→ **Task objective**
Print exactly the line that contains "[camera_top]", then every following line through the end of the material; include nothing else and no pictures.

[Material provided Boundary: Start]

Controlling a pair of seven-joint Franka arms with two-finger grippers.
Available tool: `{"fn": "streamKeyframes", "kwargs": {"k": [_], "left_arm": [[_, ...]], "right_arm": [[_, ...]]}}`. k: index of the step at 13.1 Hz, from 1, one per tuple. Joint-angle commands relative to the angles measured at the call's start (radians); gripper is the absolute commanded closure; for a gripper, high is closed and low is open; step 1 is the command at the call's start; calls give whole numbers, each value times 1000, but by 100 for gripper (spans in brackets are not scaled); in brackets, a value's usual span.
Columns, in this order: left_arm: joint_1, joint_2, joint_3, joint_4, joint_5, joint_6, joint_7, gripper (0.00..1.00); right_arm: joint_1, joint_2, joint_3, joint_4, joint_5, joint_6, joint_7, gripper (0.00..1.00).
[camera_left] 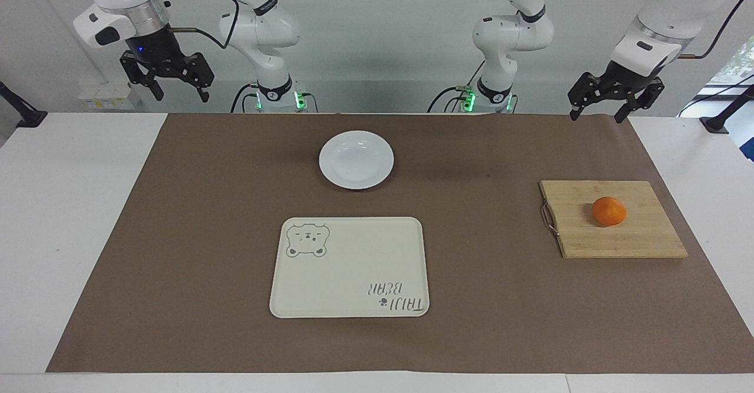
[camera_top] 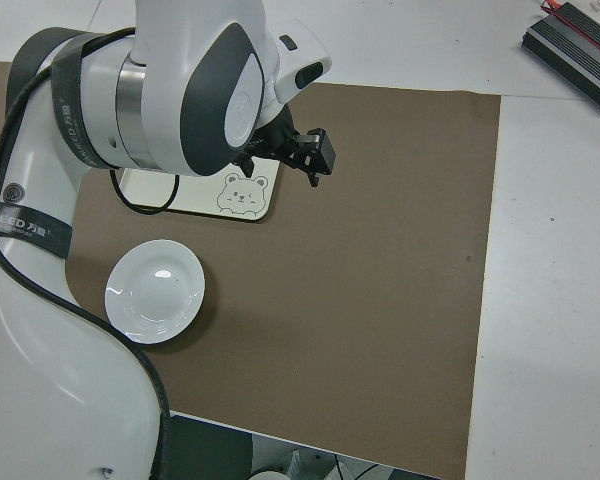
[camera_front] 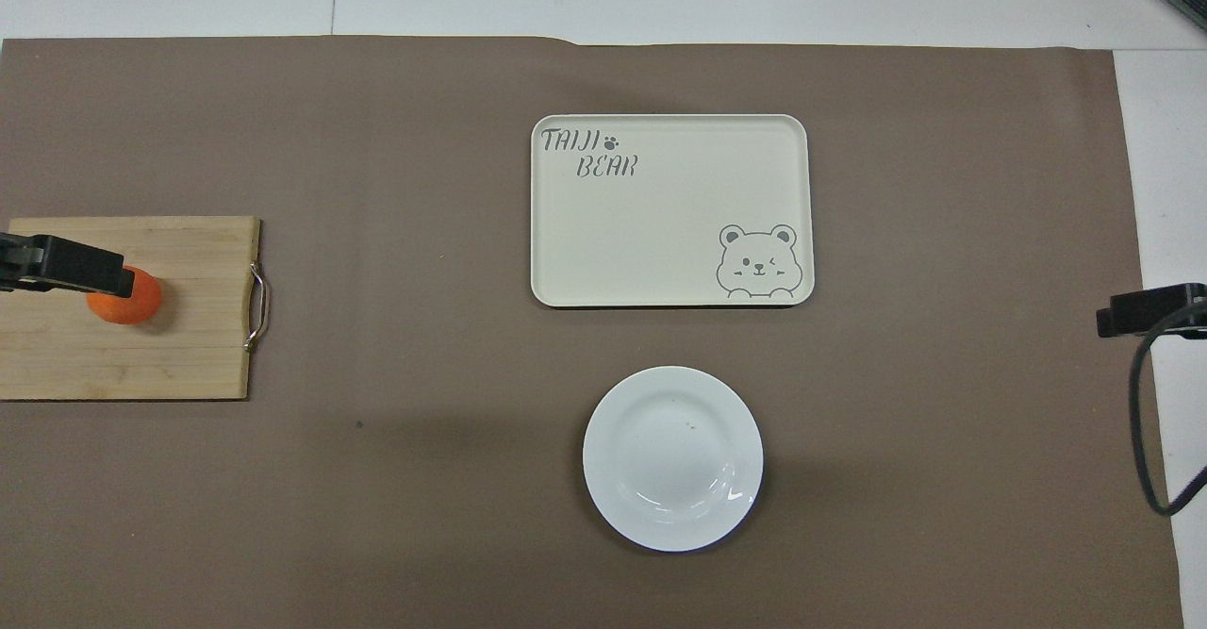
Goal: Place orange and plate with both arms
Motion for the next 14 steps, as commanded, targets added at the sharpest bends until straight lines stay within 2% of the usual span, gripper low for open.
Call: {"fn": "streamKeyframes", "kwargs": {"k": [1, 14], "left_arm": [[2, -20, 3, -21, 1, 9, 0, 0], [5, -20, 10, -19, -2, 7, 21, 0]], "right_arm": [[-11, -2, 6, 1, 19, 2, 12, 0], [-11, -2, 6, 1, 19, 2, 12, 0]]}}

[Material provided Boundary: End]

→ **Result**
[camera_top] 
[camera_front] 
Goal: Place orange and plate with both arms
Motion for the next 14 steps, as commanded, targets added at the sharpest bends until straight lines stay within 2% of the usual span, gripper low for open.
Call: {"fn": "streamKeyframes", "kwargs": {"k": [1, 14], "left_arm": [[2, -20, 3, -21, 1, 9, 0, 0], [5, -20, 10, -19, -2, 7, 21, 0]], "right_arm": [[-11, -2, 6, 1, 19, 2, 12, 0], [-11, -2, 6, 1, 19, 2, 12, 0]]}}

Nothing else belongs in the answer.